Homily for the Last Sunday before Advent
by
Margaret D. McGee
It was with no joy that I saw I had been assigned to preach on the last Sunday before Advent. I disliked the assigned gospel lesson, a depiction of the Day of Judgement in which the good sheep are separated from the bad goats.
And if I didn’t want to preach about heaven and hell, my main alternative would be to wrestle with the day’s theme of “Christ the King,” another religious metaphor that doesn’t do much for me.
So I ended up sticking with the sheep and the goats. Here’s the result. As usually happens, in the process of reading and re-reading the day’s lessons, and letting them roll around in my daily life, my relationship to the text changed. Now I can read Matthew’s take on Judgement Day from a different — and more grateful — frame of mind.

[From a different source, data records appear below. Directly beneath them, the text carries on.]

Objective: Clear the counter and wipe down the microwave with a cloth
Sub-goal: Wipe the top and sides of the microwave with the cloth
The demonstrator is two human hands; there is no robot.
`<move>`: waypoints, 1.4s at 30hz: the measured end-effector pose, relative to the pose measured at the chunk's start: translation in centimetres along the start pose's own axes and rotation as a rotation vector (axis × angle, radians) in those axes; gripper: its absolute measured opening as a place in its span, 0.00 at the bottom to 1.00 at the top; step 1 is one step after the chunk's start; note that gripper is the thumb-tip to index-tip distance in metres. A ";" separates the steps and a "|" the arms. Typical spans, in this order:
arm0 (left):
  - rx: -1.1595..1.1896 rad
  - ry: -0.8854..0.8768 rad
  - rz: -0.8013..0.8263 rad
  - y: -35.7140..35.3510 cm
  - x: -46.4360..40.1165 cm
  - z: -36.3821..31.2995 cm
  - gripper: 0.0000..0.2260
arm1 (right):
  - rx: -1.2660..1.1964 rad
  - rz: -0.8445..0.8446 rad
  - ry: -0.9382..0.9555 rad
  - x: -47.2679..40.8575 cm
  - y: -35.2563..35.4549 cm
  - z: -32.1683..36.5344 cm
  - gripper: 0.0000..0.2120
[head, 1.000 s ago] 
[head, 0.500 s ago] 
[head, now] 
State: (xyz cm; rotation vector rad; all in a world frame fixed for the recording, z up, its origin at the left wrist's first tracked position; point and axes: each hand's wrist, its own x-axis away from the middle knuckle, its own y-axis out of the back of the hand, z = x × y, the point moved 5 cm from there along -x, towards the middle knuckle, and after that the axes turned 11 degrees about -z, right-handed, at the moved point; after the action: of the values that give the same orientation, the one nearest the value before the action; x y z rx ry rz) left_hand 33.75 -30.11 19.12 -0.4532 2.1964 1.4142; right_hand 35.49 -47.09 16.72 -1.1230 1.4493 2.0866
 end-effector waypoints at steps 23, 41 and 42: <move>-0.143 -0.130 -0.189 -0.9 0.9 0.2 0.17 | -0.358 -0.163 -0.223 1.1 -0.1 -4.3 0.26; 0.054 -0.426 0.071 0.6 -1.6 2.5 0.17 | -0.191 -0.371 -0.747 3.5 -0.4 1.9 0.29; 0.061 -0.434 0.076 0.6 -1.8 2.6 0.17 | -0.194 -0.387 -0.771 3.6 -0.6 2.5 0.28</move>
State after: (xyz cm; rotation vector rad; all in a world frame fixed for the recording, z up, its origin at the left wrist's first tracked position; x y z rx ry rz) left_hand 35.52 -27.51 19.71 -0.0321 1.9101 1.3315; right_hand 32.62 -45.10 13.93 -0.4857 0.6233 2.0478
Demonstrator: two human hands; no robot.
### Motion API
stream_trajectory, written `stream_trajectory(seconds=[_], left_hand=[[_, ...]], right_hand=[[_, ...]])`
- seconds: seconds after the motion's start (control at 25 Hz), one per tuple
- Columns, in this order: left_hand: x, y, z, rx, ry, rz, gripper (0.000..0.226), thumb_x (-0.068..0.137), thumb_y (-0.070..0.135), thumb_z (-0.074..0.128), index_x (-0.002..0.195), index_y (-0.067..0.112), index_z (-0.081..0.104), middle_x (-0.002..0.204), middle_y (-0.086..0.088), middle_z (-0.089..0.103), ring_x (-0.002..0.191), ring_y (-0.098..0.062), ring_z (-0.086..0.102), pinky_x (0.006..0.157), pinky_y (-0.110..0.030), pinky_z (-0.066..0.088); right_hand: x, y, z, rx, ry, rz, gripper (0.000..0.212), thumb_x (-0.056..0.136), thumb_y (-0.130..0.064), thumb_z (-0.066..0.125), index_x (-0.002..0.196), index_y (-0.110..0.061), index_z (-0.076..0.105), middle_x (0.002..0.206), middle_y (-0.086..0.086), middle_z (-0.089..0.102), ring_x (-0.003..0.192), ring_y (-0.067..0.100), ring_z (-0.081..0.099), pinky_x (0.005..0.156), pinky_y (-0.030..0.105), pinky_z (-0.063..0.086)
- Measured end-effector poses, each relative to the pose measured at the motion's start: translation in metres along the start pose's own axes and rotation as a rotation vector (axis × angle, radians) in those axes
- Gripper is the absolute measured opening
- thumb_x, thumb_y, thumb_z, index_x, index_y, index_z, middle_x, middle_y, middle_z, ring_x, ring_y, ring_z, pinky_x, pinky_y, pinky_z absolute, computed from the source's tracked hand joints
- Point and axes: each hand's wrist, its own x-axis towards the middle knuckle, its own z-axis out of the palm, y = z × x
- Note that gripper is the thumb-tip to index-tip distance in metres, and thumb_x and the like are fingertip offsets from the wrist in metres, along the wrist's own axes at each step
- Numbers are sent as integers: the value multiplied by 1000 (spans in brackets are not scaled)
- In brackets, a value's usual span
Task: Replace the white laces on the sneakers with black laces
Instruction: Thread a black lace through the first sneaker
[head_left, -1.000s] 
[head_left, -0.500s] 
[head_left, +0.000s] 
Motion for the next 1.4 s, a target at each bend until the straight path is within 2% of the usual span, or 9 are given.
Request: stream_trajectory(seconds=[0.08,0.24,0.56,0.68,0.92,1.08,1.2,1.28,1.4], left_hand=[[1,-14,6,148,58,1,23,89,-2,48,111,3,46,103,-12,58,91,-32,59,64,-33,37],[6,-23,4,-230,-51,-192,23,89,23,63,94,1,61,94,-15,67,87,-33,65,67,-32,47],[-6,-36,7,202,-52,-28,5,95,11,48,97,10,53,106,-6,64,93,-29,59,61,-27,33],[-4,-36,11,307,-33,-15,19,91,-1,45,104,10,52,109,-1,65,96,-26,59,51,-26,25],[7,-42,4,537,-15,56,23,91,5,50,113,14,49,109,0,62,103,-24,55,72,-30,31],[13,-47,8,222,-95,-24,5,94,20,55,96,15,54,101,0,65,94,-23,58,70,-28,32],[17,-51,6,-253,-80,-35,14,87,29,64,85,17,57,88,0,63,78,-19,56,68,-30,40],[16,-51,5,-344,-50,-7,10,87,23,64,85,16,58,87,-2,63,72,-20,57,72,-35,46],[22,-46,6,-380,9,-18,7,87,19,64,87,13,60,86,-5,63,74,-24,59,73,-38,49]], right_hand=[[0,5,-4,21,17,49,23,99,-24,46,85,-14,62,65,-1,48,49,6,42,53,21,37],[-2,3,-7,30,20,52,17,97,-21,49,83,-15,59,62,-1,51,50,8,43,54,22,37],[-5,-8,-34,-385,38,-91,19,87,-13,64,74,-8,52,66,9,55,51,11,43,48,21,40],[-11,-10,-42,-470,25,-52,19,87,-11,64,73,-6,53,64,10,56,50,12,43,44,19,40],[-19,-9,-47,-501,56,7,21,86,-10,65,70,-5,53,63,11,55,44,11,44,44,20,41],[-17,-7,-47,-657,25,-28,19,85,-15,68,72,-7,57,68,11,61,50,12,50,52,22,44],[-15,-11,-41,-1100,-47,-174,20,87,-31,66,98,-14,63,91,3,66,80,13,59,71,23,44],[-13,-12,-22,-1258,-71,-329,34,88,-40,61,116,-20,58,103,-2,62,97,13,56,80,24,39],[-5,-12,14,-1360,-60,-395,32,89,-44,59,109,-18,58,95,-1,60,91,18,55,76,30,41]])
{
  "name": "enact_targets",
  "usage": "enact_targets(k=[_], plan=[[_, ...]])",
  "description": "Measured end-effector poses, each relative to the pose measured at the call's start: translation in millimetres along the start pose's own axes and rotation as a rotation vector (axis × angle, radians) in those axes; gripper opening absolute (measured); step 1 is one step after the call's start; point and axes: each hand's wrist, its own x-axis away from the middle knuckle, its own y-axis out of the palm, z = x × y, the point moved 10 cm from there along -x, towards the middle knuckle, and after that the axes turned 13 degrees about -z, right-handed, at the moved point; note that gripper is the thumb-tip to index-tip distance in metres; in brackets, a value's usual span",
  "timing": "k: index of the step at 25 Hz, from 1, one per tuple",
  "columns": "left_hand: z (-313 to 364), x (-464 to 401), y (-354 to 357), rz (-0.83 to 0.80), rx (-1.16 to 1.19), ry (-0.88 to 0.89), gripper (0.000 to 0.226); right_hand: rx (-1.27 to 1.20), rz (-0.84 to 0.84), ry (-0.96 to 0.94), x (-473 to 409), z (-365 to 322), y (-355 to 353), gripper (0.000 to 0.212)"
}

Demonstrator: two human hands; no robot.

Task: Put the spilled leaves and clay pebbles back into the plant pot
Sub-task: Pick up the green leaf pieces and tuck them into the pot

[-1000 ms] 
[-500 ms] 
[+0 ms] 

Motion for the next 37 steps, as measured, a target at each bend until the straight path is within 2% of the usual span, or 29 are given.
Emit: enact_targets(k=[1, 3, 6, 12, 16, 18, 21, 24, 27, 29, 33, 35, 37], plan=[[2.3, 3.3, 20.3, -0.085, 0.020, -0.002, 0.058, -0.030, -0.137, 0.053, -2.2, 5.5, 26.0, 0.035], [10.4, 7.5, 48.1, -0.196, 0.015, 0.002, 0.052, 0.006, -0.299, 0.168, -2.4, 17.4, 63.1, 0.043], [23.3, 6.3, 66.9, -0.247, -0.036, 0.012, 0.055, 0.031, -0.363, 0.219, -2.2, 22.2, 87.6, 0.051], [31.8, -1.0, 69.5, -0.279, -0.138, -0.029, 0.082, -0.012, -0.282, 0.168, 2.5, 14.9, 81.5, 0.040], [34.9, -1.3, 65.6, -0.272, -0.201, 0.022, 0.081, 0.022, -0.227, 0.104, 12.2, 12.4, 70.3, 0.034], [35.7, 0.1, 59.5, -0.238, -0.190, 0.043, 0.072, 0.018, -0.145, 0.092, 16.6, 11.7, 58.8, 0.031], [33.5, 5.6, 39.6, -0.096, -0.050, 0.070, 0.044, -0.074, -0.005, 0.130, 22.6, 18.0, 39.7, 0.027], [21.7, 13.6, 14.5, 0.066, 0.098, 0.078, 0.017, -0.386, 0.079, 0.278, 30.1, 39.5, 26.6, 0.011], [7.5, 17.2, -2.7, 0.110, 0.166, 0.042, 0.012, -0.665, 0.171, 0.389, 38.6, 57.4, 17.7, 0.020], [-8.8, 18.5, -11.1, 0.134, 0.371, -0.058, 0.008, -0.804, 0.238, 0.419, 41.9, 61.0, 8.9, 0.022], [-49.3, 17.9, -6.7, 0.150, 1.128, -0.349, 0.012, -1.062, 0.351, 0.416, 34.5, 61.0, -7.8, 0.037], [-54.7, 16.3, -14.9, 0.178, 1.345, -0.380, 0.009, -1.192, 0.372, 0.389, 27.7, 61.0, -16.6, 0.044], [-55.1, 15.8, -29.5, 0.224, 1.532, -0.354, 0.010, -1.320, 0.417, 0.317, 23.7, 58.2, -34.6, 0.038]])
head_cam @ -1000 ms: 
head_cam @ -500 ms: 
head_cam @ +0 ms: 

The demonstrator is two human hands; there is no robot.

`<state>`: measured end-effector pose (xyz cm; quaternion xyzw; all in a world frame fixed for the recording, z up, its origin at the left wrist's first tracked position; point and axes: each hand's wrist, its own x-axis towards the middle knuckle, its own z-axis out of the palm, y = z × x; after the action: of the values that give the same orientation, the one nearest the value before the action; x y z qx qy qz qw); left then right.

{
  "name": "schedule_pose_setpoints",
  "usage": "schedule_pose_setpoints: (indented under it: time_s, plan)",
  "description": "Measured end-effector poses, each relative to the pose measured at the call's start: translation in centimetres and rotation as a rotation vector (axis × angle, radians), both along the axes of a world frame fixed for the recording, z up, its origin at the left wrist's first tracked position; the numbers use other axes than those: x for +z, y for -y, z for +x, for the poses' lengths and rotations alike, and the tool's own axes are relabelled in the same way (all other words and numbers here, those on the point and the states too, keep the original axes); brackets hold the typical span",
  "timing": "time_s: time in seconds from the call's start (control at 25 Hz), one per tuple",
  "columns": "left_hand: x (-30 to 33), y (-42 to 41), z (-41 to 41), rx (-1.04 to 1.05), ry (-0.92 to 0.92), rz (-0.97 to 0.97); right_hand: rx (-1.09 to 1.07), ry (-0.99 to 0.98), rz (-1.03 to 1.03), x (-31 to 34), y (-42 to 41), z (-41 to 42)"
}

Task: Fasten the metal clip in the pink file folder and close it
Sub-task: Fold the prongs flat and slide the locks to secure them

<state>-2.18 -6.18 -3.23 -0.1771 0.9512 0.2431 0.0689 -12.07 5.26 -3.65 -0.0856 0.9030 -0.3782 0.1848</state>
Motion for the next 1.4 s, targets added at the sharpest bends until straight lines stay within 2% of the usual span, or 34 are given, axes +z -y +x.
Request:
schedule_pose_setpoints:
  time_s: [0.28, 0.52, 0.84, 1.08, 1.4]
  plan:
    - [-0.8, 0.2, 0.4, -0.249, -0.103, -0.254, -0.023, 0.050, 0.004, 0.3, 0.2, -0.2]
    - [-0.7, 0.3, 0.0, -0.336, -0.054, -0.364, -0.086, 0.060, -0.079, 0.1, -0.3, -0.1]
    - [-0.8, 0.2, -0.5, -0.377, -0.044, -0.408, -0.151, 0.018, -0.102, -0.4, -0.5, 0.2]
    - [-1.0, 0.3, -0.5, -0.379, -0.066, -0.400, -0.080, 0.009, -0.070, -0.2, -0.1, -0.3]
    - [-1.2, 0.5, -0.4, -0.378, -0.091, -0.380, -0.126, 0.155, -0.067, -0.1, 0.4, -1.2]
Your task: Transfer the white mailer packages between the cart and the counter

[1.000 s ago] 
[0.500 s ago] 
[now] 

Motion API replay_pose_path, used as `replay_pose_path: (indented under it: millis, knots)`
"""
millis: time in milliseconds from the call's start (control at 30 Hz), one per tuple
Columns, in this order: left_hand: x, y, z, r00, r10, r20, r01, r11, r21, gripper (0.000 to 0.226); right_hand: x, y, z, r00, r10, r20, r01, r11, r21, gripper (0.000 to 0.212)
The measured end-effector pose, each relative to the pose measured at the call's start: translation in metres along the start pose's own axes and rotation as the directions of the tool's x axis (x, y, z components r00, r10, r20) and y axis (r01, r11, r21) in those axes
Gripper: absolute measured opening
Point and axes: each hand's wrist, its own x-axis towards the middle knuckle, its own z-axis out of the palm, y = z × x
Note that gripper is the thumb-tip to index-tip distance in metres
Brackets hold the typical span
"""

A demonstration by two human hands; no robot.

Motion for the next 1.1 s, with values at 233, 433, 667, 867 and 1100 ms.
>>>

Think back to your school years. Remember the day when report cards came out? Was it a big deal at your home? Or was it more casual—like, if it looked like the kids were gonna make it to the next grade level, all was good?
When I was growing up and school report cards came out, I had the great privilege of receiving a personal interview about my grades with the superintendant of the school system: my father. At the McGee family home, no report card ever passed without comment. The interview was all together a solemn occasion.
I usually got pretty good grades. Still, even a B+ could be discussed.
My dad made it clear that he didn’t expect his kids to get all A’s, all the time. At some point in the discussion, he was sure to say, “Well, as long as you did your best. That’s all we ask. Just do the best you can.”
I think the Superintendent probably meant those words in a positive and supportive way, but, for me, as elementary school turned into junior high, then high school, those very assurances became the hardest part of the whole interview.
He’d ask, “Did you do your best?” and I’d answer, “I guess,” because I couldn’t say out loud the questions flooding through my mind.
“What is my best? What is that? Sometimes at school, I daydream during American History class. Sometimes at home, I sprawl out on the couch and read comic books. In fact, I do that as much as possible. Am I ‘doing my best’? When it comes to studying, can’t you always do more?”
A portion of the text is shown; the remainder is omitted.